Resensi Novel Yuki Guni Karangan Yasunari Kawabata

Judul buku                  :  Yuki Guni (Daerah Salju / Snow Country)
Pengarang                   : Yasunari Kawabata
Penerbit                       : Gagas Media
Jumlah Halaman          : 196 Halaman
Penterjemah                : A.S. Laksana

Terbitan / Edisi            : Cetakan ke I (2009)

Yukiguni adalah satu novel Yasunari Kawabata yang paling terkenal dan kerap dibicarakan sebagai karya sastra klasik yang indah sepanjang masa. Novel Daerah Salju (Yukiguni) dianggap salah satu karya puncak dari Kawabata Yasunari yang telah memenangkan hadiah nobel sastra tahun 1968. Novel ini terdiri dari potongan-potongan cerita pendek penulis yang ditulis beberapa tahun sebelumnya, sejak 1935 hingga 1941. Lalu digabung dan dikembangkan oleh penulisnya menjadi novel tahun 1947 dengan berbagai revisi dari penulisnya. Yasunari kawabata memiliki suatu keunggulan dalam novel–novelnya. Kualitas cerita disusun dengan awal yang begitu rumit. Tokoh–tokoh yang pada awalnya dirasa tidak saling berkepentingan ternyata mampu memancing pikiran pembaca untuk menerka dan menghubungkannya dengan tokoh lain. Yasunari Kawabata juga mampu menjelmakan keindahan kebudayaan dan mitologi dalam novel ini.
Novel yang melukiskan hubungan antara seorang lelaki dari kota besar Tokyo yaitu  Shimamura dengan Komako, seorang geisha, yang dikunjunginya di Daerah Salju di bagian utara Pulau Honshu. Shimamura lelaki setengah baya, gemar sekali mengembara, mendaki gunung dan menulis tentang tarian-tarian yang belum pernah dilihat. Shimamura mempunyai pekerjaan yang tidak mengikat dan hidup dari warisan orang tuanya. Shimamura juga mempunyai anak dan istri. Oleh karena itu tidak mungkin menjalin hubungan dengan wanita lain dalam ikatan resmi.  Akan tetapi  Shimamura lama menginap di Daerah Salju seolah-olah lupa akan anak-istrinya. Bukan karena dia tidak bisa melepaskan diri dan juga bukan karena tidak mau berpisah dari Komako, akan tetapi sudah menjadi kebiasaan Shimamura menunggu Komako dan sebaliknya meskipun Komako seorang geisha, namun kerap kali Komako juga sering datang mengunjungi Shimamura.
Dan semakin Komako menyerahkan diri dengan kemesraan, semakin kuat juga perasaannya menyalahkan diri sendiri seolah-olah dia tidak berjiwa. Boleh dikatakan Komako tetap merenung, menukik ke dalam kesepiannya. Shimamura tidak bisa mengerti mengapa Komako semakin mengeratkan diri kepadanya. Segala sesuatu dari Komako dapat dipahaminya, tetapi tidak ada satu pun yang dapat dipahami Komako dari diri Shimamura. Hingga  pada akhirnya mereka menyadari kalau ternyata cinta mereka memang sudah gagal sejak pertama kali bertemu .
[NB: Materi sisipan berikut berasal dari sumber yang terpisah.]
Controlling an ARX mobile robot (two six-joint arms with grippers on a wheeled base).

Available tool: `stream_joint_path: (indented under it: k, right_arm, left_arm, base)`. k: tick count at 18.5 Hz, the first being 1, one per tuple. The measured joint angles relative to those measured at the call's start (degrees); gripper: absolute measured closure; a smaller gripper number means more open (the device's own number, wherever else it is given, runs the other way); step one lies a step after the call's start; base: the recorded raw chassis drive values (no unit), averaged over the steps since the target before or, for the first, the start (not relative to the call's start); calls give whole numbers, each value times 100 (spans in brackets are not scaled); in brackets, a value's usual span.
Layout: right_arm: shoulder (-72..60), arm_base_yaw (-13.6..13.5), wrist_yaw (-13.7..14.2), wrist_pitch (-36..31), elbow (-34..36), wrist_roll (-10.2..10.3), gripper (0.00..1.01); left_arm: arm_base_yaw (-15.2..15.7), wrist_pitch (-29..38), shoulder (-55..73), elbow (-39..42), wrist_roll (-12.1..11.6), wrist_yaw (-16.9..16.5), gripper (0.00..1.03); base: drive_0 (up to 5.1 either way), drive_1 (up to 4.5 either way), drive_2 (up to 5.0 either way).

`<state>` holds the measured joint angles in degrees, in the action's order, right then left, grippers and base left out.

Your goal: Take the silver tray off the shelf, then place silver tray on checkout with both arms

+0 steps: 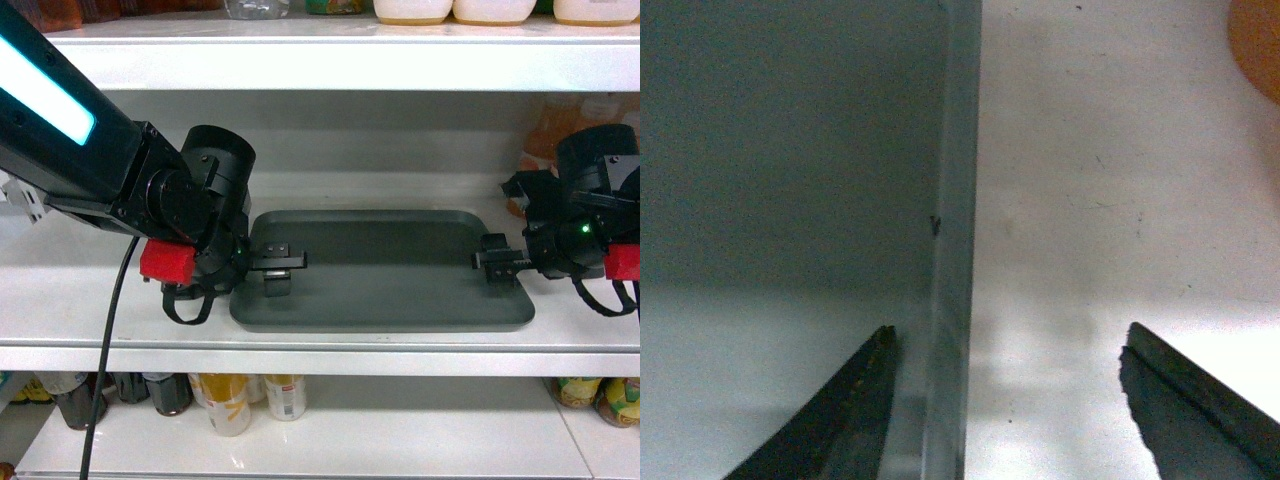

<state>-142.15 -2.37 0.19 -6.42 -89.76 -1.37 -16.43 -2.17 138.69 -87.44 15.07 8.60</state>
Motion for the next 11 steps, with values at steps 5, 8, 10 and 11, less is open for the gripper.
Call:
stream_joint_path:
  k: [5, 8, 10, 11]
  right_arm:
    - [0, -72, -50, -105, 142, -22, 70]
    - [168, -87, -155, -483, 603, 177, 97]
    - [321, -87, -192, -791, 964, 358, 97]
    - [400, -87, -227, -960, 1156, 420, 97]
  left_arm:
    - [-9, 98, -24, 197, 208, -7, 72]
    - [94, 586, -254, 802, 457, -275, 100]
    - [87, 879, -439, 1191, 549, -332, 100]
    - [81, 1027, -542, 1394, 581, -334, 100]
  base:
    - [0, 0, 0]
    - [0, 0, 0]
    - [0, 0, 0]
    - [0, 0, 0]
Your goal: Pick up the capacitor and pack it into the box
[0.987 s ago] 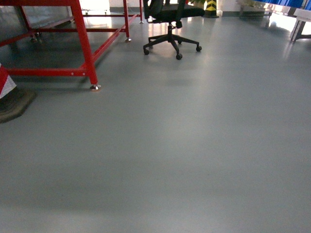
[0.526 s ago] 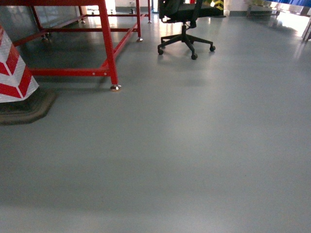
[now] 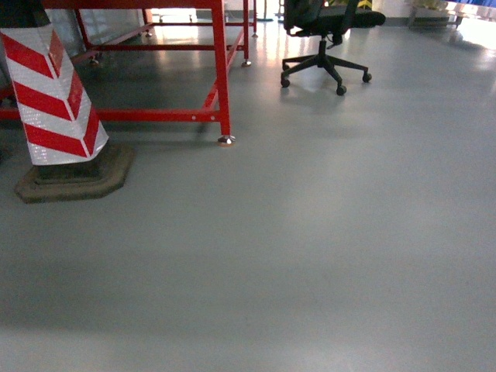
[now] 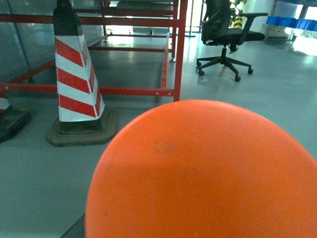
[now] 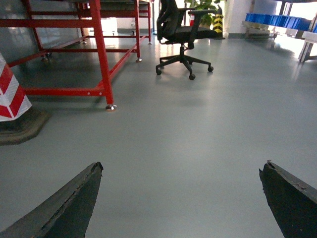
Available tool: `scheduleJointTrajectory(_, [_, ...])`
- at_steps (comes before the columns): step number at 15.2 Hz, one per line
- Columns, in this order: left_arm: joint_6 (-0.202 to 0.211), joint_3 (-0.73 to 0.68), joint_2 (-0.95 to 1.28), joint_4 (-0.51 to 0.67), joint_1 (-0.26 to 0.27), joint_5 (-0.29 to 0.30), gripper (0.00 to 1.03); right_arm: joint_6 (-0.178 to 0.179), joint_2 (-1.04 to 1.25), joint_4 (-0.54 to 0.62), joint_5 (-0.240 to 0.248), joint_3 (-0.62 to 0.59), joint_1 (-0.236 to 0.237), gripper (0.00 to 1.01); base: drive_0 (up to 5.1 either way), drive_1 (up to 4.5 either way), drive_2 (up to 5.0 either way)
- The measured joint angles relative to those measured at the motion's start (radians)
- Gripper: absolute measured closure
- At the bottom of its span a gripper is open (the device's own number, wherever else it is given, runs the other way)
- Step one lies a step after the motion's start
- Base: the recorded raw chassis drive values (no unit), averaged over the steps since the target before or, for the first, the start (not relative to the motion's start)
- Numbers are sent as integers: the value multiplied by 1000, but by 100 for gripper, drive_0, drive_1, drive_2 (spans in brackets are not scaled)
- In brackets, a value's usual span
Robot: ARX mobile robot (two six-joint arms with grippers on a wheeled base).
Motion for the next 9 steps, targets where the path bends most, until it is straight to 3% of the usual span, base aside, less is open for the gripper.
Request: scheduleJointTrajectory(9, [0, 0, 0, 0, 0, 2, 59, 0, 0, -6, 1, 0, 0, 3, -511, 235, 235])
Shimamura akhirnya tidak memungkiri perasaannya kepada Komako, ia merasa nyaman berada disamping Komako. Itu yang membuat ia selalu ingin kembali ke daerah bersalju dimana Komako tinggal. Diakhir cerita ketika Shimamura dan Komako sedang berjalan-berjalan, terjadi kebakaran di rumah tempat Komako dulu tinggal. Kebakaran itu disebabkan oleh proyektor film yang akan digunakan pada acara nonton bersama malam itu. Orang-orang mengira tidak ada korban jiwa pada kebakaran tersebut, namun kemudian mereka melihat ada seseorang yang jatuh dari lantai 2, dan orang itu ternyata Yoko. Komako yang melihatnya langsung berlari mendekatinya.